Most of the feminist stuff hit the right notes for me. A few times I found myself thinking that he had gone too far with misogynist characters and then realizing, sadly, that he was probably dead on. Judging by some of the stuff I've seen on Twitter and Facebook lately, it seems eminently possible that if women started going to sleep and ending up wrapped in cocoons, a large segment of the male population would, in fact, delight in calling the cocoons 'bitch bags'. He doesn't fall into the trap of making all men bad and all women good - in the one healthy marriage in the book, my sympathies were slightly more with the husband. I felt like the decision made by the women at the end was a little too easy, but by that point I think we all kind of wanted it to be over. 

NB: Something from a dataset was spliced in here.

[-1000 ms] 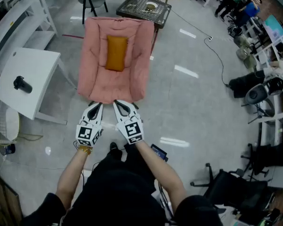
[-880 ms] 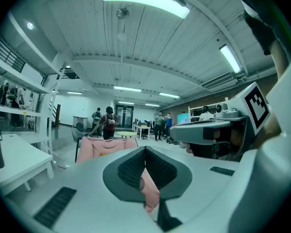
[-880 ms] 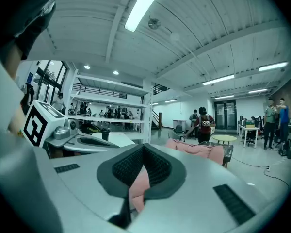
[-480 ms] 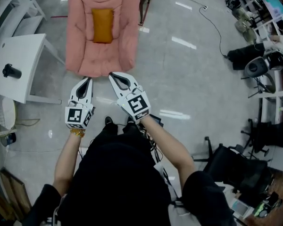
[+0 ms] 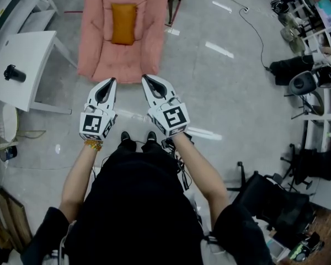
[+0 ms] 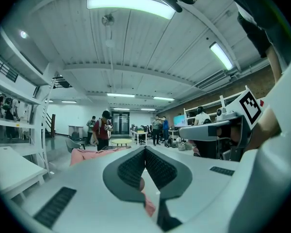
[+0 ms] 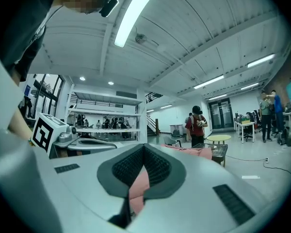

Bottom line: this was a perfectly readable Stephen King book that didn't break any new ground (which is why in the end I left it at three stars instead of four), and I couldn't find evidence of a different, additional author in it anywhere. Really interested to hear what Steph (HI STEPH) thinks when she's finished it, and anyone else I know. 

Comments

StephLove said…
I was enjoying it while we were away for Christmas, then the first week back was so busy I didn't pick it up again until yesterday. I'm less than a third of the way through.

I do think it's funny, though, how you're blaming poor Owen for things King always does.